About David Owen
David Owen is the Carolina Distinguished Professor of Law Emeritus at the University of South Carolina where he was the Director of the Office of Tort Law Studies and taught courses and seminars on tort law, tort theory, and products liability law. Prior to teaching, Professor Owen received degrees in economics (Wharton) and law from the University of Pennsylvania, was law clerk to Chief Justice Kenison of New Hampshire, and practiced law in Denver at Holland & Hart. In addition to USC, Professor Owen has taught at the Universities of Alabama, Indiana, Michigan, Nebraska, and Texas; Oxford University, England; Santa Anna University, Pisa, Italy; and the University of Navarra, Pamplona, Spain. Professor Owen has authored numerous journal articles and authored, co-authored, and edited various books including a hornbook/treatise, Products Liability Law (West, 3d ed. 2015); an abridged account in Products Liability in a Nutshell (West, 9th ed. 2015); a casebook, Products Liability and Safety (Foundation Press, 7th ed. 2016, forthcoming); a products liability treatise, Owen & Davis on Products Liability (4 volumes, Thomson Reuters, 4th ed. 2014); a theoretical work, Philosophical Foundations of Tort Law (Clarendon, Oxford Univ. Press, ed. 1995); and Prosser & Keeton on Tort Law (West 1984). He has advised Congress, state legislatures, the British and Scottish Law Commissions, and the European Union, on various products liability and tort law matters, he was an Adviser to the American Law Institute for the Restatement (Third) of Torts and was the ALI's Editorial Adviser for the Restatement of Products Liability.
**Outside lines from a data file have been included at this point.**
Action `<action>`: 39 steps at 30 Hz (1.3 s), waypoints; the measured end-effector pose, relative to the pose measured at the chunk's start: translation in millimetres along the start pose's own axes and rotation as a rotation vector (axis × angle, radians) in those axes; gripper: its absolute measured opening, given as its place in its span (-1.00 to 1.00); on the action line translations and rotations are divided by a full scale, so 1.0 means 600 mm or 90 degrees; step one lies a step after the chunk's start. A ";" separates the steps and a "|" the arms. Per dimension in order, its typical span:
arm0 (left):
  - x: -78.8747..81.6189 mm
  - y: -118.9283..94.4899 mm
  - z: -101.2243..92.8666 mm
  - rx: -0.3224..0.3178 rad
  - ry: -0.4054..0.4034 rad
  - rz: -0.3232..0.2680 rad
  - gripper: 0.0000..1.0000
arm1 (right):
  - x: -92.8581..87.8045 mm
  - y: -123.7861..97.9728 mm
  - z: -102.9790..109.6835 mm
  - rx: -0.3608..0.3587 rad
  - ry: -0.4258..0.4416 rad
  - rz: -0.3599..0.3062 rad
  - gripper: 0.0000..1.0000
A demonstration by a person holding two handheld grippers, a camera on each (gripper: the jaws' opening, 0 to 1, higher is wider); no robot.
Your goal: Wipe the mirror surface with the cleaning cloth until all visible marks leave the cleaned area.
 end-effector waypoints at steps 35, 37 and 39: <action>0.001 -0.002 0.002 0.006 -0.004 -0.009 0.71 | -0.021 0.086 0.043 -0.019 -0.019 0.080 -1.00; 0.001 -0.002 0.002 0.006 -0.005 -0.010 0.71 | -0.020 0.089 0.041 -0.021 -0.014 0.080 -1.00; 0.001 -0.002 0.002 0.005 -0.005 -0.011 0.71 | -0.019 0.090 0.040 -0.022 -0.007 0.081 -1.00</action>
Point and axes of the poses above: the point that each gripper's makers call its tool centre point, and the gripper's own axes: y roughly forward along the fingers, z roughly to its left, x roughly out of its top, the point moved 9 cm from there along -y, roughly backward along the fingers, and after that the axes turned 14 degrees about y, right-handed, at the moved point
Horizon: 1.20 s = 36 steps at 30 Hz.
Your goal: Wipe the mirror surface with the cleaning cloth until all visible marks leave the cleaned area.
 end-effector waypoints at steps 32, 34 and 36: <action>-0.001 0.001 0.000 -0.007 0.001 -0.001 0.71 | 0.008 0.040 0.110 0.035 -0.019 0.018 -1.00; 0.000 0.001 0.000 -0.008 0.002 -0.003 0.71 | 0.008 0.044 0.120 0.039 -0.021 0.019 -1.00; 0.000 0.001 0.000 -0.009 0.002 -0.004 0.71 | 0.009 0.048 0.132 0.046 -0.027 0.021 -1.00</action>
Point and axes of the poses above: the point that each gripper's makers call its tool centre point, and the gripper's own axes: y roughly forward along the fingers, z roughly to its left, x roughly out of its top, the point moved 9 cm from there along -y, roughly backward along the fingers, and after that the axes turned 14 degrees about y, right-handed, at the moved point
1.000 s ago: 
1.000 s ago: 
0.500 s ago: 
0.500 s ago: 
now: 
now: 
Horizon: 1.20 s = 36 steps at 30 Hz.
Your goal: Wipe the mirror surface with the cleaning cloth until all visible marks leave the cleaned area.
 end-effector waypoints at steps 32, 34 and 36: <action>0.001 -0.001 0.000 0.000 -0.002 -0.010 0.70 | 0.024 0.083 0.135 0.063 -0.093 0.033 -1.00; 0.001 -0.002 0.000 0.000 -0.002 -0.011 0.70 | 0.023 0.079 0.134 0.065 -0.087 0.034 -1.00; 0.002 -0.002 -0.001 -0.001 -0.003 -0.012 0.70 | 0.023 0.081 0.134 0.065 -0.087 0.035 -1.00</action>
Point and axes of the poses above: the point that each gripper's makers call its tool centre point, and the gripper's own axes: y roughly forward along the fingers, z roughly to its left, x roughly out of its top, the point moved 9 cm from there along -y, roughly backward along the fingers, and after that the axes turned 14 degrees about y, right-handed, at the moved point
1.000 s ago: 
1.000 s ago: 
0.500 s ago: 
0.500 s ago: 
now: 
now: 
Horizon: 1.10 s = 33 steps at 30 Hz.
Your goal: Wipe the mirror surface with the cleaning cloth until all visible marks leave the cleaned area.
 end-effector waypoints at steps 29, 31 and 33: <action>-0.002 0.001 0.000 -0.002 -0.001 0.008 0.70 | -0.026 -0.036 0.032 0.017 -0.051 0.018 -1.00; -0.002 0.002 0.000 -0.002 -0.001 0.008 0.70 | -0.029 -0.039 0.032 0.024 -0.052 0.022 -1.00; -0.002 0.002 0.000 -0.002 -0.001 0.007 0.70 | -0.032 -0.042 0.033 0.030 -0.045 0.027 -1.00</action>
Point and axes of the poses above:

Professor Owen has also consulted on a large number of matters involving tort and products liability litigation.
No Subject Area (48)
Design Defects in Prescription Drugs: Intersections of Law and Science ...
Medizin und Haftung: Festschrift für Erwin Deutsch zum 80. Geburtstag (2009)
Many have been bewitched, bedazzled, and bewildered in attempting to figure just how the principles of products liability should be ...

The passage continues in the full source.